**WHAT YOU WILL DO:**
Could you repeat all of the entries below word for word, apart from the pictures?

(Collected data)
== Segment start ==

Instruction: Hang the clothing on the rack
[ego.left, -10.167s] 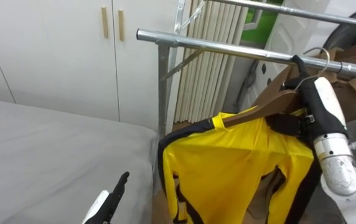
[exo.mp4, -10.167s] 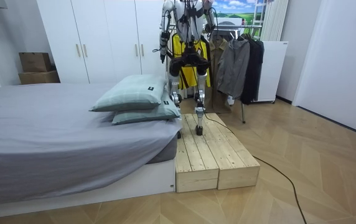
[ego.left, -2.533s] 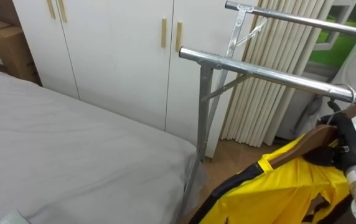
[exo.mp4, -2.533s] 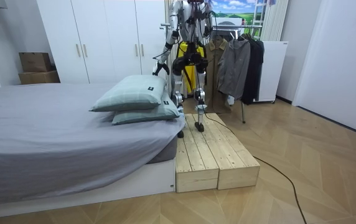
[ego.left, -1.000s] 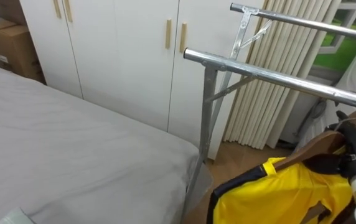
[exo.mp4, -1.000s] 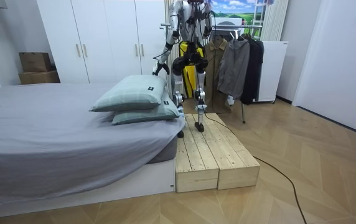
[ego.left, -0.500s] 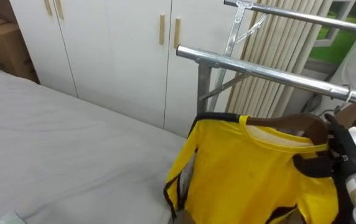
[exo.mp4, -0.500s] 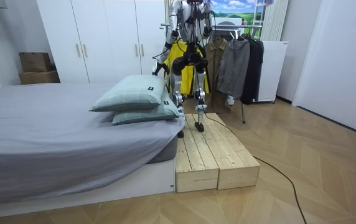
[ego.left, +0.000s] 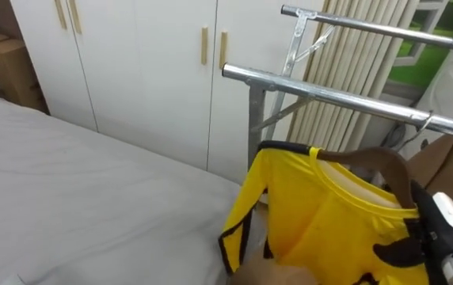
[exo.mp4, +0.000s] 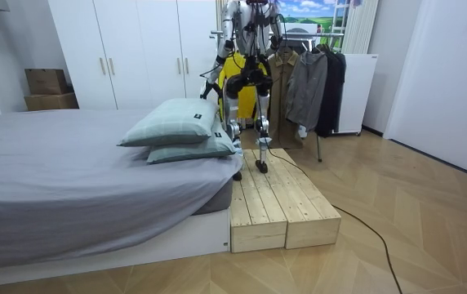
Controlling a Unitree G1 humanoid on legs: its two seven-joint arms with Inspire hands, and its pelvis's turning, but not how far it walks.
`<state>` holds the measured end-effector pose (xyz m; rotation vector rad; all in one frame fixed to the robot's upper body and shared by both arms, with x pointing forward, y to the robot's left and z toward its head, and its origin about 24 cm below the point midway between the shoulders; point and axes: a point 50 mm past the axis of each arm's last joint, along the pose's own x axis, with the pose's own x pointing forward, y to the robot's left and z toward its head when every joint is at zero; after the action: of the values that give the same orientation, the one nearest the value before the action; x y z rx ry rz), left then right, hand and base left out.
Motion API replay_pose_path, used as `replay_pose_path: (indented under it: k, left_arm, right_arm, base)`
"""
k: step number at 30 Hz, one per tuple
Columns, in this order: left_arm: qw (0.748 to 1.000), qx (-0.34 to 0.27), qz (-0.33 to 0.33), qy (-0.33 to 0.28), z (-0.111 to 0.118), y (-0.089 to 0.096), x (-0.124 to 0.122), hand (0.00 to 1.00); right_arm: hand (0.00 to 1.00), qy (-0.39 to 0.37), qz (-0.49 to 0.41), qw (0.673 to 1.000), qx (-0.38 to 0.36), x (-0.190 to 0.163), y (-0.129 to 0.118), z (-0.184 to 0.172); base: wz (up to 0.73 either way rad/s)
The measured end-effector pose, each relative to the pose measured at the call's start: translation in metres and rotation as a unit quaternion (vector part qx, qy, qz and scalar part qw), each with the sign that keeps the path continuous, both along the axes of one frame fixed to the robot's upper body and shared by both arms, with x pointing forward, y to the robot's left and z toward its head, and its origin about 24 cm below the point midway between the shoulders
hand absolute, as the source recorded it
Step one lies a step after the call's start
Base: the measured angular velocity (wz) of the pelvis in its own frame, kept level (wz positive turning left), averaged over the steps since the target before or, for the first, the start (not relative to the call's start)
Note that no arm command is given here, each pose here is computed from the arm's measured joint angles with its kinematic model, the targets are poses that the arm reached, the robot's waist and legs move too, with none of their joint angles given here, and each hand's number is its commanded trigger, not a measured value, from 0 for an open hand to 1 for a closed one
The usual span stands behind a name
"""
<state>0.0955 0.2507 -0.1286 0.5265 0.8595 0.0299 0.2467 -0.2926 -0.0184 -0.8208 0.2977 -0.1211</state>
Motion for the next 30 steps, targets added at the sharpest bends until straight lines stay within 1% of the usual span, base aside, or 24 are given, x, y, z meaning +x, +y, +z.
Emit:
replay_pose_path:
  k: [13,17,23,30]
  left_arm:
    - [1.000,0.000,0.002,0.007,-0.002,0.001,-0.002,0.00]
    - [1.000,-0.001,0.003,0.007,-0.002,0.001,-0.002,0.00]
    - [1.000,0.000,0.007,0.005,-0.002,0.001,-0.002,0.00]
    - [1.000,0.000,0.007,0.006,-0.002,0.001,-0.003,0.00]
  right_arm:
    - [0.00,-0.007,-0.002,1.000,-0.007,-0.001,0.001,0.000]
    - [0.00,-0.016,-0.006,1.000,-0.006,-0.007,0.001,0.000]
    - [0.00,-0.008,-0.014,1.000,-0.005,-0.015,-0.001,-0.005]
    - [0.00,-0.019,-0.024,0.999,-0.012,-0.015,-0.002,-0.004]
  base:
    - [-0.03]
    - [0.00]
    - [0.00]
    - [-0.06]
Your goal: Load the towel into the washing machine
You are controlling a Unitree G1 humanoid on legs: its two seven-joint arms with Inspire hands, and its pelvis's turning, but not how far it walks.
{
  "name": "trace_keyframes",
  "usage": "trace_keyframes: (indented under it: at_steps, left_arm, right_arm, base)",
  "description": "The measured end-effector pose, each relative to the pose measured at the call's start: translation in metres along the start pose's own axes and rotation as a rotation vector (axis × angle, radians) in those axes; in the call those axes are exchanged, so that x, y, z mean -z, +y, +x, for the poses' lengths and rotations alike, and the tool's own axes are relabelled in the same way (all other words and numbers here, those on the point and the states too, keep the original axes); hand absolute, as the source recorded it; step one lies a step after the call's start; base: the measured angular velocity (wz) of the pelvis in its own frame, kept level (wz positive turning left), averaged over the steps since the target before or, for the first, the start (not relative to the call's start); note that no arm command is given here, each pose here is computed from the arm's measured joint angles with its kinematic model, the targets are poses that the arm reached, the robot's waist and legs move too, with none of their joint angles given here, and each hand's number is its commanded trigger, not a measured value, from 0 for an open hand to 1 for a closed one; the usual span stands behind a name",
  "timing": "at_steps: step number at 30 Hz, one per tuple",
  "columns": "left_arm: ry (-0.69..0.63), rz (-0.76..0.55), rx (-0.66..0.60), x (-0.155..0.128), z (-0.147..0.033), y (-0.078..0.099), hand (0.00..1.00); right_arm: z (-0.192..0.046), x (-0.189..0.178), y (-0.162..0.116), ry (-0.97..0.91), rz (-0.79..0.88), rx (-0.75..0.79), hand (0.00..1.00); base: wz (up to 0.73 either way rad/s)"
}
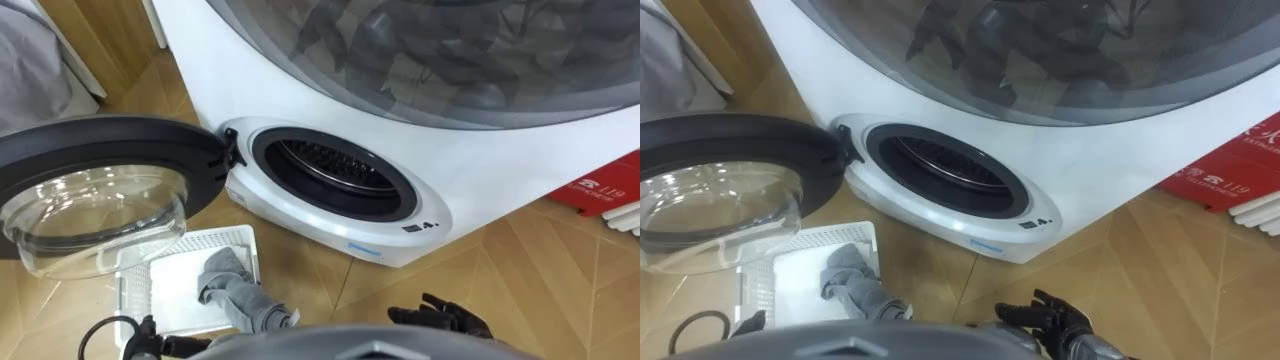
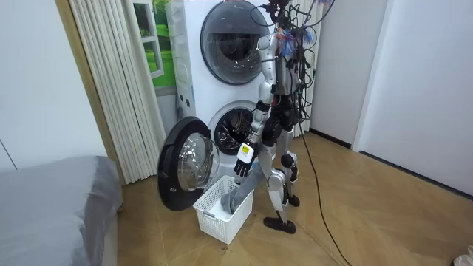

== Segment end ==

**SOLUTION TO THIS EXERCISE:**
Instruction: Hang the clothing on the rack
[ego.left, -10.167s] 
[exo.mp4, -10.167s] 
[ego.left, -2.533s] 
[exo.mp4, -2.533s] 
[ego.left, -1.000s] 
[exo.mp4, -1.000s] 
[ego.left, -0.500s] 
[exo.mp4, -0.500s] 
[ego.left, +0.000s] 
[exo.mp4, +0.000s] 
Controlling a Unitree G1 humanoid on legs: its two seven-joint arms with Inspire hands, and its pelvis's turning, but not how far it walks.
`<state>` holds the measured end-effector pose (xyz m; rotation vector rad; all in one frame fixed to the robot's upper body and shared by both arms, with x pointing forward, y to the robot's left and z toward its head, and its origin about 24 cm below the point midway between the shoulders; point and axes: a point 50 mm past the axis of each arm's last joint, along the pose's own x axis, with the pose's own x pointing forward, y to the robot's left and z toward its head when every joint is at zero; after the action: of the values that give the same orientation, the one nearest the value before the action; x y z rx ry rz), left then right, hand and base left out.
Motion API replay_pose_path, used as `replay_pose_path: (indented under it: k, left_arm, right_arm, base)`
"""
k: step number at 30 Hz, one per tuple
Columns, in this order: left_arm: qw (0.748 to 1.000), qx (-0.34 to 0.27), qz (-0.33 to 0.33), qy (-0.33 to 0.28), z (-0.111 to 0.118), y (-0.089 to 0.096), x (-0.124 to 0.122), hand (0.00 to 1.00); right_arm: hand (0.00 to 1.00), qy (-0.39 to 0.37), qz (-0.49 to 0.41), qw (0.673 to 1.000), qx (-0.38 to 0.36), x (-0.190 to 0.163), y (-0.129 to 0.118), z (-0.184 to 0.172); base: wz (up to 0.73 either way rad/s)
The measured end-effector pose, each relative to the pose measured at the call's start: translation in metres and rotation as a unit quaternion (vector part qx, qy, qz and scalar part qw), each with the sign that keeps the path continuous, both along the axes of one frame fixed to the robot's upper body and shared by both arms, with x pointing forward, y to the robot's left and z toward its head, and its origin about 24 cm below the point midway between the shoulders
hand absolute, as the source recorded it
Step one lies a step after the call's start
Base: the measured angular velocity (wz) of the pelvis in its own frame, kept level (wz positive turning left), averaged over the steps since the target before or, for the first, the start (not relative to the call's start)
Note that no arm command is given here, each pose here is computed from the arm's measured joint angles with its kinematic model, the targets are poses that the arm reached, the robot's waist and legs move too, with none of their joint angles given here, and each hand's number is its commanded trigger, not a measured value, from 0 for an open hand to 1 for a closed one
The usual span stands behind a name
"""
<state>0.0955 0.2507 -0.1286 0.5265 0.8595 0.0299 0.2467 -0.2926 -0.0184 -0.8208 0.2977 -0.1211</state>
Motion for the next 30 steps, targets added at the sharpest bends until straight lines stay within 1% of the usual span, base aside, or 24 are given, x, y, z meaning +x, +y, +z.
Emit:
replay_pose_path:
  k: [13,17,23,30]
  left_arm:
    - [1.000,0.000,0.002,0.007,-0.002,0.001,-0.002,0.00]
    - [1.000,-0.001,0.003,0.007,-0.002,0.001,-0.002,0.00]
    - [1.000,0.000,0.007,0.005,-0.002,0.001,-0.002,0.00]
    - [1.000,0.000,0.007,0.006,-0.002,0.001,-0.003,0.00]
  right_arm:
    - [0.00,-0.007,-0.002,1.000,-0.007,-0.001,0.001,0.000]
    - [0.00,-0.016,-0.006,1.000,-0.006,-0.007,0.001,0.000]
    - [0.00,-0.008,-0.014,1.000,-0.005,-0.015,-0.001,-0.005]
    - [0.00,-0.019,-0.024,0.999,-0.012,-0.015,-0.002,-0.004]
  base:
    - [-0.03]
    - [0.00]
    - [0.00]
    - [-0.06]
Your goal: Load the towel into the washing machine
You are controlling a Unitree G1 humanoid on legs: its two seven-joint arms with Inspire hands, and its pelvis's turning, but not how far it walks.
{
  "name": "trace_keyframes",
  "usage": "trace_keyframes: (indented under it: at_steps, left_arm, right_arm, base)",
  "description": "The measured end-effector pose, each relative to the pose measured at the call's start: translation in metres along the start pose's own axes and rotation as a rotation vector (axis × angle, radians) in those axes; in the call those axes are exchanged, so that x, y, z mean -z, +y, +x, for the poses' lengths and rotations alike, and the tool's own axes are relabelled in the same way (all other words and numbers here, those on the point and the states too, keep the original axes); hand absolute, as the source recorded it; step one lies a step after the call's start; base: the measured angular velocity (wz) of the pelvis in its own frame, kept level (wz positive turning left), averaged over the steps since the target before or, for the first, the start (not relative to the call's start); note that no arm command is given here, each pose here is computed from the arm's measured joint angles with its kinematic model, the targets are poses that the arm reached, the robot's waist and legs move too, with none of their joint angles given here, and each hand's number is its commanded trigger, not a measured value, from 0 for an open hand to 1 for a closed one; the usual span stands behind a name",
  "timing": "at_steps: step number at 30 Hz, one per tuple",
  "columns": "left_arm: ry (-0.69..0.63), rz (-0.76..0.55), rx (-0.66..0.60), x (-0.155..0.128), z (-0.147..0.033), y (-0.078..0.099), hand (0.00..1.00); right_arm: z (-0.192..0.046), x (-0.189..0.178), y (-0.162..0.116), ry (-0.97..0.91), rz (-0.79..0.88), rx (-0.75..0.79), hand (0.00..1.00); base: wz (up to 0.73 either way rad/s)"
}

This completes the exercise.